Posted by: Anthony Paul Smith | Monday, 01 May 2006 at 09:31 PM
I have a goatee. Actually, I have a beard. But last year at this time I had a goatee. I know I'm not very much older than you, one or two years at the most.
Posted by: ben wolfson | Monday, 01 May 2006 at 09:34 PM
APS and BW -- Please tell me you're not talking to me. I mean, I know I'm a brunette and all, and we sometimes have to bleach and wax unwanted facial hair, but I assure you I have no goatee!
Posted by: Dr. Virago | Monday, 01 May 2006 at 11:59 PM
And Scott (the one who must have the goatee) you can add a middle class midwestern Irish Catholic to the mystery of a working class Southern Jew and a working class SoCal Asian American ending up with the same taste.
Posted by: Dr.
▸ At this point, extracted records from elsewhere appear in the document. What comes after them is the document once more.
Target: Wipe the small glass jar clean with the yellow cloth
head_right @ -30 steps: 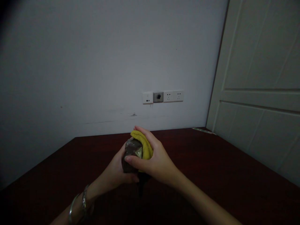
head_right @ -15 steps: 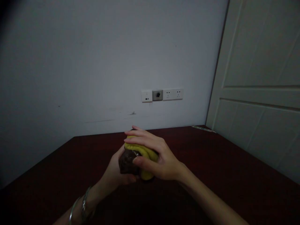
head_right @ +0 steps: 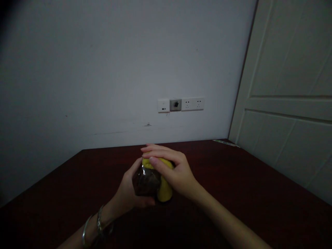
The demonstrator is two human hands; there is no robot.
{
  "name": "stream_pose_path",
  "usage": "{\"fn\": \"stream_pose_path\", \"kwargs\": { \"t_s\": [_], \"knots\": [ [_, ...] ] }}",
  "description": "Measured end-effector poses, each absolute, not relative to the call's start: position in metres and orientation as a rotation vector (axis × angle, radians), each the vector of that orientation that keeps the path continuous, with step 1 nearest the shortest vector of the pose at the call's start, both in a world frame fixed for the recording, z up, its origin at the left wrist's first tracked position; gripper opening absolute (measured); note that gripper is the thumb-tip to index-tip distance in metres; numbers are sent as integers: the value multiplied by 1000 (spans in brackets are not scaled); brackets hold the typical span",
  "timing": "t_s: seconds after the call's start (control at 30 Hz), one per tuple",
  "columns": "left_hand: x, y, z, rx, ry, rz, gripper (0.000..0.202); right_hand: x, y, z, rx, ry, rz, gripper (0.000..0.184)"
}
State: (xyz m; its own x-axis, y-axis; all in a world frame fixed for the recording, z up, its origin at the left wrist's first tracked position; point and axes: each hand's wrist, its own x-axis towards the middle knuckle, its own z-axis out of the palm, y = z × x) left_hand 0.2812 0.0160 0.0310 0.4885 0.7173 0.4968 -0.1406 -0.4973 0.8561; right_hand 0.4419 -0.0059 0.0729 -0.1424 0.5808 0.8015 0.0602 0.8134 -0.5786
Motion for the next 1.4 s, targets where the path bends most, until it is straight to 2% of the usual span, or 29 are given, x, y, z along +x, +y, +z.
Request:
{"fn": "stream_pose_path", "kwargs": {
  "t_s": [0.13,0.27,0.4,0.5,0.67,0.77,0.83,0.97,1.07,1.2,1.33,1.4],
  "knots": [
    [278,15,36,1840,510,1159,94,437,-6,74,-614,-1547,593,17],
    [279,14,35,1832,513,1180,91,434,-16,75,-589,-1623,353,23],
    [283,16,32,1862,582,1289,70,437,-25,75,-376,-1918,21,39],
    [283,18,29,1886,661,1301,58,440,-23,74,-309,-2036,-64,45],
    [280,21,29,1882,692,1191,75,443,-7,70,-475,-1825,173,30],
    [280,21,30,1858,726,1188,74,445,0,69,-598,-1704,359,20],
    [281,22,29,1862,796,1203,70,446,0,69,-594,-1745,334,20],
    [284,28,22,1881,910,1281,61,443,-8,70,-446,-2111,43,32],
    [285,31,20,1881,924,1311,55,440,-10,69,-399,-2198,-52,33],
    [284,25,25,1863,877,1267,66,443,-1,66,-469,-1949,99,27],
    [284,21,29,1778,779,1227,66,447,6,65,-622,-1710,381,20],
    [284,21,29,1743,721,1227,67,447,5,65,-615,-1683,399,19]
  ]
}}
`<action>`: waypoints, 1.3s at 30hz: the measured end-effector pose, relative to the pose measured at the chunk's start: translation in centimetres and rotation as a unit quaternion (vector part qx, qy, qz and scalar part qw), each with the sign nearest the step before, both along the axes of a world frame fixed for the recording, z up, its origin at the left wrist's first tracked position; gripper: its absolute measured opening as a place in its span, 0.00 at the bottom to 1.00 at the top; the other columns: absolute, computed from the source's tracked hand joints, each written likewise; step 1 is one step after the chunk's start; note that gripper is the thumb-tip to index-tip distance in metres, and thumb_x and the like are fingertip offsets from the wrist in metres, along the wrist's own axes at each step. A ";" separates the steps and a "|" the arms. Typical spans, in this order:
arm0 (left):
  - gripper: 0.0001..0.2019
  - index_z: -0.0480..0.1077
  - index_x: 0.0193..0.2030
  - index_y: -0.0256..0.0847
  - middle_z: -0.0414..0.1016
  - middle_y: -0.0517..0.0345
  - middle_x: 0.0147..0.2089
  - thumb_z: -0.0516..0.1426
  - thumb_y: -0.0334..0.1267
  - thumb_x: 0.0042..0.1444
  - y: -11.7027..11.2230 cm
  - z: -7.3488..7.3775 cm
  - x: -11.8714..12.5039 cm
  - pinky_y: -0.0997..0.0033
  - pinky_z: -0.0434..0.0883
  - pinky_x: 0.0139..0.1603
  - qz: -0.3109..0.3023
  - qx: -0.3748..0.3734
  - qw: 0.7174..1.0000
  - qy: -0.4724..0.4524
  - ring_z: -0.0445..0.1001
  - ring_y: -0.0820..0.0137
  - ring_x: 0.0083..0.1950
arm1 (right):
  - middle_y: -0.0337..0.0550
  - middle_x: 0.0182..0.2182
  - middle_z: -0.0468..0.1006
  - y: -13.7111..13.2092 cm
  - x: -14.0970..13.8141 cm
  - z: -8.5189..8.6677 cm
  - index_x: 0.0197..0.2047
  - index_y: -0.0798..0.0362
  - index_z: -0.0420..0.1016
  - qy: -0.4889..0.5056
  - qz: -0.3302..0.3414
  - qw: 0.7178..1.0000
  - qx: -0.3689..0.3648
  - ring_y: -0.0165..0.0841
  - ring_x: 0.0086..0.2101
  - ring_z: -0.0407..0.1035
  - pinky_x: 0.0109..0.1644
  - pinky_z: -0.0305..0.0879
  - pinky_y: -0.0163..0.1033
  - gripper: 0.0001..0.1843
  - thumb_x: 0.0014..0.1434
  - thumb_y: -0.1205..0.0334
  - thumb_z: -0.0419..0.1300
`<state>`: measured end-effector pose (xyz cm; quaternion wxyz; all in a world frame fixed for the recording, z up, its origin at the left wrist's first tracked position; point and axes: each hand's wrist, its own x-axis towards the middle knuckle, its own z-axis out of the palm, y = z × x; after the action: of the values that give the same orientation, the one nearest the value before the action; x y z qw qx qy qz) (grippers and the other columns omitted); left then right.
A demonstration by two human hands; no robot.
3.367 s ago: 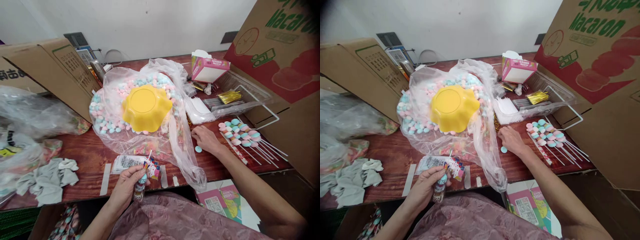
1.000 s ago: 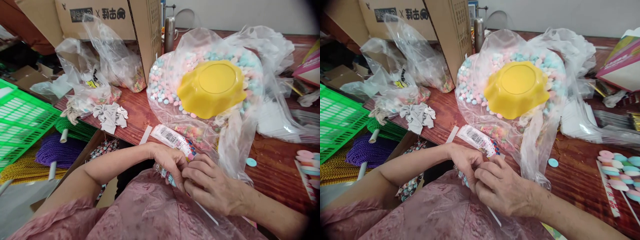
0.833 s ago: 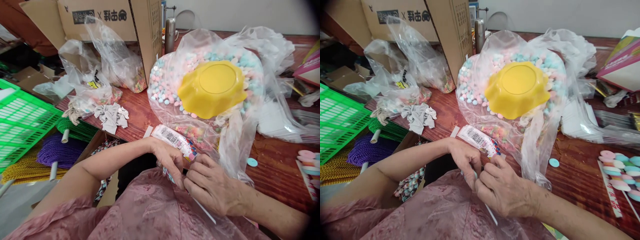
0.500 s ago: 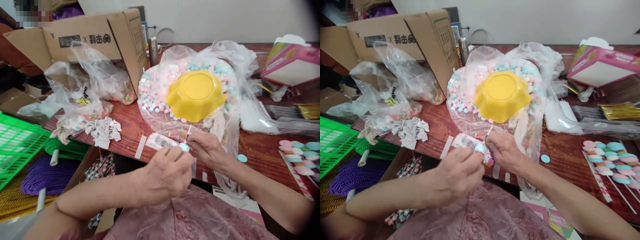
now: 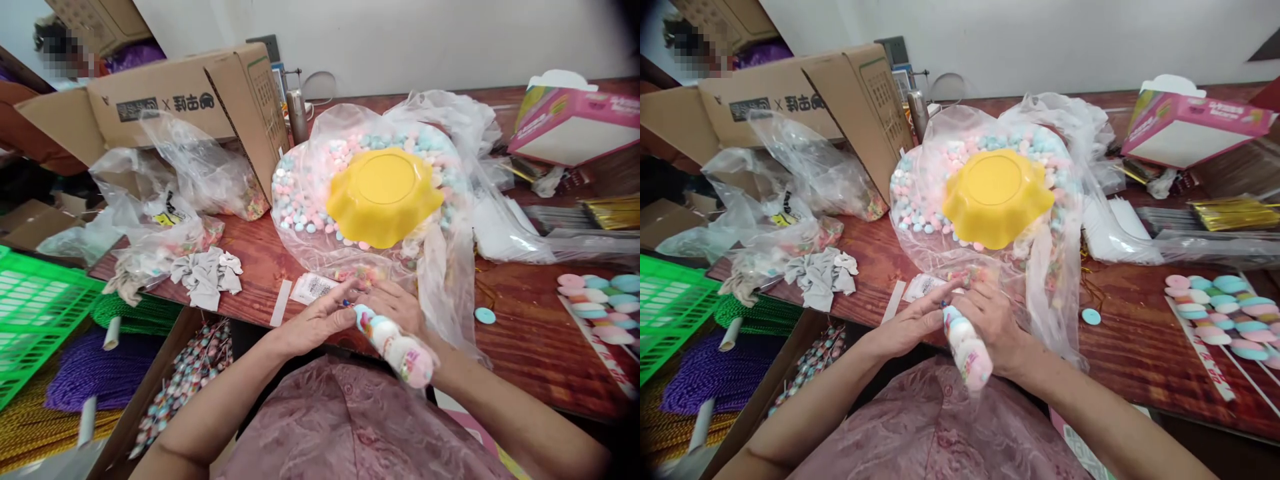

Virago | Tuesday, 02 May 2006 at 12:15 AM
The "person" in question, of course, is "Pitchfork", which exists for the sole reason of telling people who don't have the time (or have lost the inclination, such as myself) to find out what to listen to by spending hours in record stores what to listen to. Having said that, I'm not inclined to jump on their exagerated Kanye-loving bandwagon. (I don't listen to Kanye, I don't watch Jon -- the liberal ying and yang if there ever was one.)
With respect to tastes, I'm not now a fan of nor have I ever been a fan of Morrissey. In fact, I don't get most "British" stuff. While I don't particularly care for Wilco, I do quite like Will Oldham. And I really like the country-esque Black Heart Procession.
Part of that is likely that were I grew up, "post-hardcore", "post-rock" and "emo" before it became "pop-punk" were the dominant styles of music, both played locally and booked to perform in the city. (That would be albums released on Discord, Quarterstick, Thrill Jockey, oh, and, Matador, of course.) For this reason, I'm inclined to call "the best record of all time" a tie between Sonic Youth's "Daydream Nation" and Slint's "Spiderland".
Among my peers, they only seem to listen Broken Social Scene and the Arcade Fire. Good Canadians, we are. But, before that, it was the Postal Service.
[In terms of class background disclosure: I came from the prosperous suburbs of Ottawa, populated primarily by professionals (doctors, lawyers), bureaucrats, and people working in the high tech bubble. It was expected of me that I go to Queen's -- where all the good families send their kids -- to do commerce, and then go to law school. Zero for three on that front. A good decision, overall. Queen's is now most famous for having kids go out in blackface.)
Posted by: Craig | Tuesday, 02 May 2006 at 11:28 AM
I should add: nothing makes me roll my eyes more than hearing about the next band dubbed by the British rock press to be the next big thing. It isn't just Morissey that I don't get! I do, however, get Mogwai and Ninjatunes.